In the Nature study, researchers completed the genetic sequencing of the 1918 virus using lung tissues of pandemic victims. They discovered it probably formed differently from the viruses in the other two 20th-century pandemics in 1957 and 1968. Those strains emerged through the genetic combination of influenza viruses from humans and birds.

“Now what we are saying is there is another path,” Taubenberger said.

“This is the first clear evidence that demonstrates that all pandemics are not the same,” said Michael Osterholm, director of the Center for Infectious Disease Research and Policy at the University of Minnesota.

Taubenberger’s team identified a small number of genetic changes in the 1918 virus that could help explain how the bird virus adapted to humans.

Today’s avian flu viruses also would need to undergo similar mutations to become a pandemic strain, Taubenberger said. So far, he said, no single viral isolate has shown more than one of these crucial changes. But if one started to accumulate multiple mutations, he said, a pandemic could follow.
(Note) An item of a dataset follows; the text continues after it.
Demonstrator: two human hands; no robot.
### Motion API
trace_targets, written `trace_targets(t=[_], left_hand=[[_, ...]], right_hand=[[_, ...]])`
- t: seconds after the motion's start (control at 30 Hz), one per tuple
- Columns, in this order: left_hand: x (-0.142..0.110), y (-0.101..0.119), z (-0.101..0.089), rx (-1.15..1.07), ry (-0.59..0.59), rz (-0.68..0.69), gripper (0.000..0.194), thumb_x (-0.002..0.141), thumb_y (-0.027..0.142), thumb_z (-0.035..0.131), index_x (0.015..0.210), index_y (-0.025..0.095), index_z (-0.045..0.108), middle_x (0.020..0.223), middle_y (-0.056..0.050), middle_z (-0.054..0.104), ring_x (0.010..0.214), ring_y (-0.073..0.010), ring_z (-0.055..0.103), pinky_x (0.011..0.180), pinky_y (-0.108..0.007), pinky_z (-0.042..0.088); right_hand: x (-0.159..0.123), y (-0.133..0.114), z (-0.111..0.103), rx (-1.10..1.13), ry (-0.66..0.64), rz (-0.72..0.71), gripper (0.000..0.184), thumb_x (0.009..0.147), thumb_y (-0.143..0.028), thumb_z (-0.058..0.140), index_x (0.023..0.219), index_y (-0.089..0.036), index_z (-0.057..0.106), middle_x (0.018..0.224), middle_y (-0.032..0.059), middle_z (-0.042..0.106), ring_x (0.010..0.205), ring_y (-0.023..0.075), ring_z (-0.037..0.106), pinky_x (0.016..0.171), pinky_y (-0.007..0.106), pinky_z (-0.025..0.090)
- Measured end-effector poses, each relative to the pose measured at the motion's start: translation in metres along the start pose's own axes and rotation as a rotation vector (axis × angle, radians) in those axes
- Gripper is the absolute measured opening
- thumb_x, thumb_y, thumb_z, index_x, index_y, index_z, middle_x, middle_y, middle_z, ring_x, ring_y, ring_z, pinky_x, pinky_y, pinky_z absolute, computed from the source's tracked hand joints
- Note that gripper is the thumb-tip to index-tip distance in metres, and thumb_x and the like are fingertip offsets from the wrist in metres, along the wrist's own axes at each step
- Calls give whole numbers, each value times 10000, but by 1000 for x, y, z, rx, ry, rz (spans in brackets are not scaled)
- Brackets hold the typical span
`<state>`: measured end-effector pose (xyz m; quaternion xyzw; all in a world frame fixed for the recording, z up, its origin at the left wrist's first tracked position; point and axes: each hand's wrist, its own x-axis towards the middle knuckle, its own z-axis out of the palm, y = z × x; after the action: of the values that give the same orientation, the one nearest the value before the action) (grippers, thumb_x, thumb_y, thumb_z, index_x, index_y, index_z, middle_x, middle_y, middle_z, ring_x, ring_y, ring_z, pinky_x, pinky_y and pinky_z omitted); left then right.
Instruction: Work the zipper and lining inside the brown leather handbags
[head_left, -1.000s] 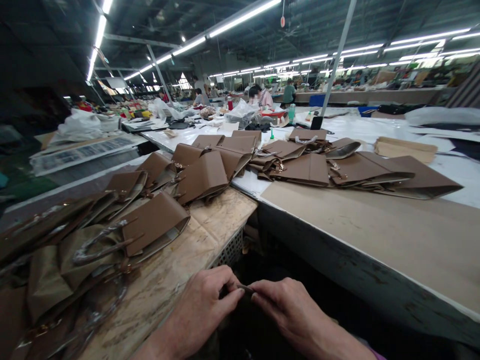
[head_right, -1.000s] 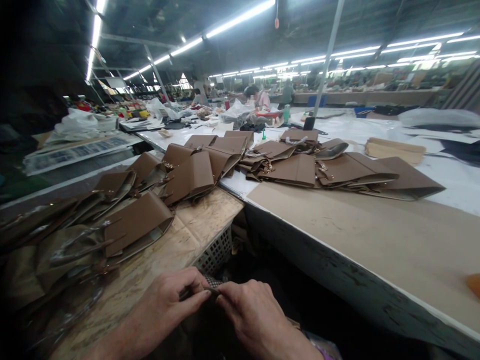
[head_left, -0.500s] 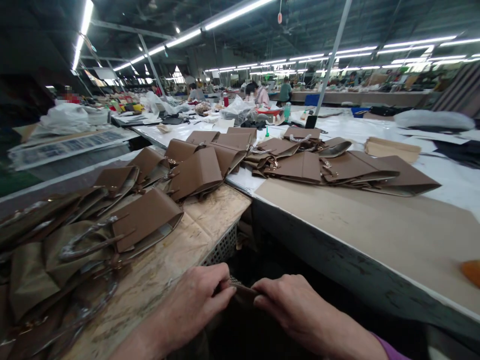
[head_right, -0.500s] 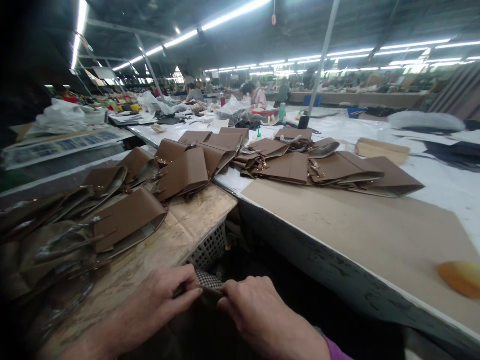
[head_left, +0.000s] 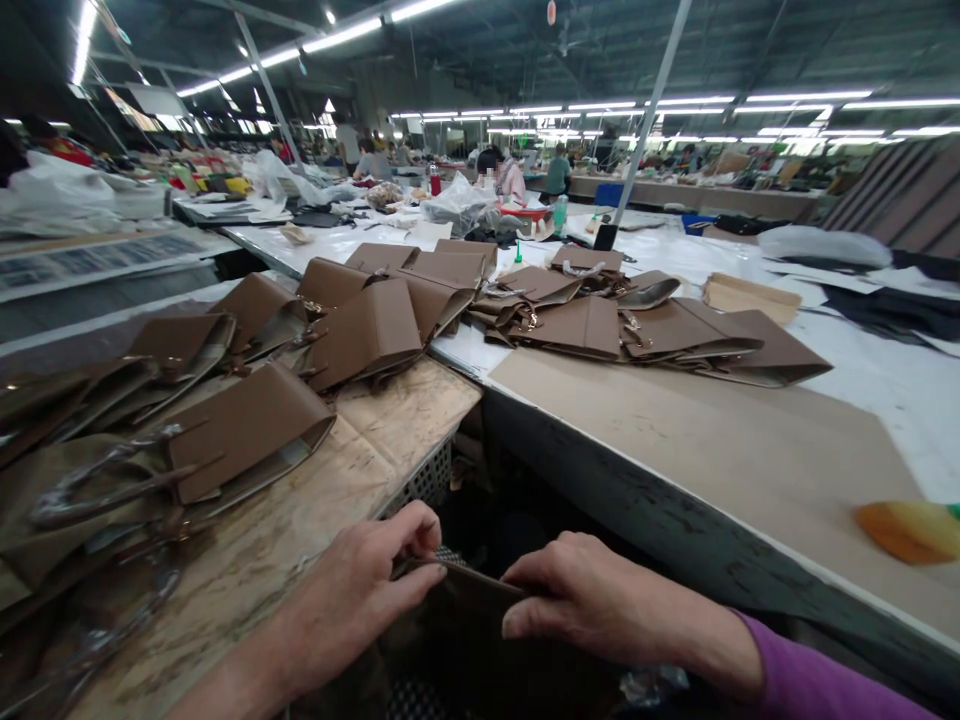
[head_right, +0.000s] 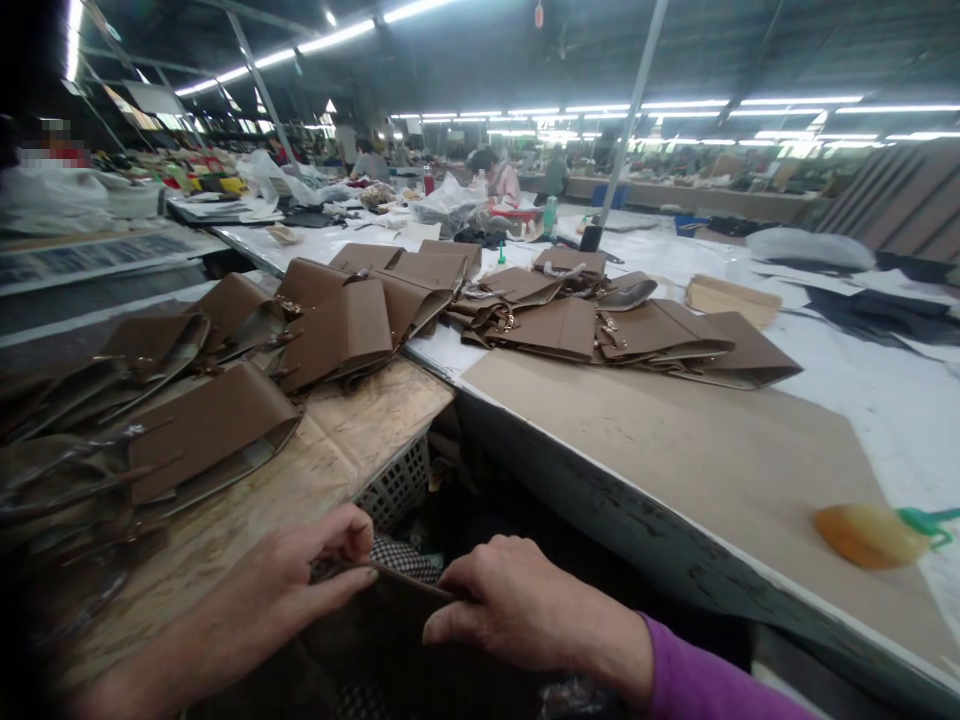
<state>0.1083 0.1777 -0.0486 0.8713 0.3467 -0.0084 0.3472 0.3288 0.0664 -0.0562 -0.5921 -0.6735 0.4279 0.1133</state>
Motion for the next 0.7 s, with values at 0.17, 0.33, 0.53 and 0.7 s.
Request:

“It doesn’t take a rocket scientist to understand that is what is happening in Southeast Asia,” Osterholm said. “Everything on the genetic roulette table favors it doing what it is doing.”

Taubenberger said the new understanding could help scientists identify a mutating virus more quickly and try to keep it from spreading among people. For instance, if it popped up at one farm or village, public health workers could try to depopulate the chickens in the region and give people anti-viral medicine.

“Nobody can predict the future,” Taubenberger said. “This gives us a better opportunity to try to stop the avian virus.”